What audit should a UK brand team run before paying a creator invoice?
A five-pass audit before the final invoice payment. Pass 1: caption opening — the disclosure word ("#ad", "Ad", "Advertisement", "Paid Partnership with [brand]") must appear in the visible opening of the caption before the "more" / "see more" fold. Pass 2: video first frame — for Reels, TikTok, YouTube Shorts the disclosure must be visible as an overlay, in the spoken opening, or in a hard-coded caption within the first second. Pass 3: audio opening — for podcast or audio-only Stories the spoken disclosure must occur within the first 5 seconds. Pass 4: platform Paid Partnership tag — confirm the creator has activated the platform-native tag in addition to the caption disclosure. Pass 5: gifted and affiliate check — if the campaign involved product gifting (>£40-50) confirm "Gifted" / "#gifted" appears alongside "#ad"; if it included an affiliate link or discount code with commission, confirm "#affiliate" or equivalent appears. Document each pass on a simple spreadsheet — the audit log is the brand's primary defence under DMCC Act 2024 enforcement discretion.

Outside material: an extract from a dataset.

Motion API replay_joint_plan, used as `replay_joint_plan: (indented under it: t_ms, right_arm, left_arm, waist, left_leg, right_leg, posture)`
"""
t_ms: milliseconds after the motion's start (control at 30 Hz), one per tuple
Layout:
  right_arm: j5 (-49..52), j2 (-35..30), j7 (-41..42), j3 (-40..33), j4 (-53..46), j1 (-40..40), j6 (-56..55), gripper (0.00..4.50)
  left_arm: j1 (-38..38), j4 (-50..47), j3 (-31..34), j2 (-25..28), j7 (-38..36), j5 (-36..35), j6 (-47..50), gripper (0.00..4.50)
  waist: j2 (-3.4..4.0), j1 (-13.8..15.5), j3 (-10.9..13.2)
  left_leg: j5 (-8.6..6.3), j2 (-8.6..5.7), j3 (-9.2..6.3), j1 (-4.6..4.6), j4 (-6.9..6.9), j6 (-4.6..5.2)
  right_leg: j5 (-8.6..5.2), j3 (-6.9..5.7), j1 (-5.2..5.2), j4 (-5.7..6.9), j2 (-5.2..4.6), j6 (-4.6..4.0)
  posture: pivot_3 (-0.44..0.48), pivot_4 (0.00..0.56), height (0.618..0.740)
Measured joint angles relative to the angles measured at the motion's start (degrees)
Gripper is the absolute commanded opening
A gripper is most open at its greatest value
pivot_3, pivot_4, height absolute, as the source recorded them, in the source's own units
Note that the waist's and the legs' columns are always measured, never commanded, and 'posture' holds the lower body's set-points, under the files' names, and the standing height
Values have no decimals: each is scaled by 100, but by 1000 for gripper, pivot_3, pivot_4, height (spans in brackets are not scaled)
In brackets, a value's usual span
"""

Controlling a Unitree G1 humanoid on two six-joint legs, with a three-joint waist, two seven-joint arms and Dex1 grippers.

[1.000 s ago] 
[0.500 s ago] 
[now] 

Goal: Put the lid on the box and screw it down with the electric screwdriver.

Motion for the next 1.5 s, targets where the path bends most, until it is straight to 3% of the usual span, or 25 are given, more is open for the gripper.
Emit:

How long do I need to keep records of an ASA compliance audit?
A minimum of 12 months from the date of publication for the operational audit log (post URL, audit date, Pass 1-5 results, auditor name, payment release date). For the underlying contract and brief documentation, the working norm is 6 years to align with UK statutory limitation periods for contract disputes and consumer-protection investigations under the DMCC Act 2024 enforcement regime. ASA cases are typically opened within 3-6 months of publication when a complaint is submitted, so the 12-month audit log catches the realistic complaint window. Brand teams running ongoing creator programs should hold both the audit log and the contract documentation in a centralised compliance system rather than on individual marketing-team Google Drives — when the ASA or CMA opens a case, having the documentation immediately accessible accelerates the response and demonstrates the brand operated reasonable internal controls.
As a creator, what do I do if a brand asks me to skip the #ad disclosure to make the post look organic?
Refuse politely and in writing. The ASA ruling lands on your handle, not the brand's — the public ASA website lists creator names alongside brand names, and the search result is permanent. The most professional response is something like "Happy to make the post look as native as possible while still meeting ASA disclosure rules — I can put #ad at the start of the caption and activate the Paid Partnership tag, but I cannot skip both because the ASA has issued rulings on exactly this pattern." Most brand teams understand this immediately and adjust the brief. The brands that push back are the ones you should consider declining future work from, because they are putting your compliance record at risk to protect their own metrics. Keep the email or message thread as documentation — if the post is later complained about, having the written record that the brand asked you to skip disclosure (and you refused) protects you in the ASA investigation.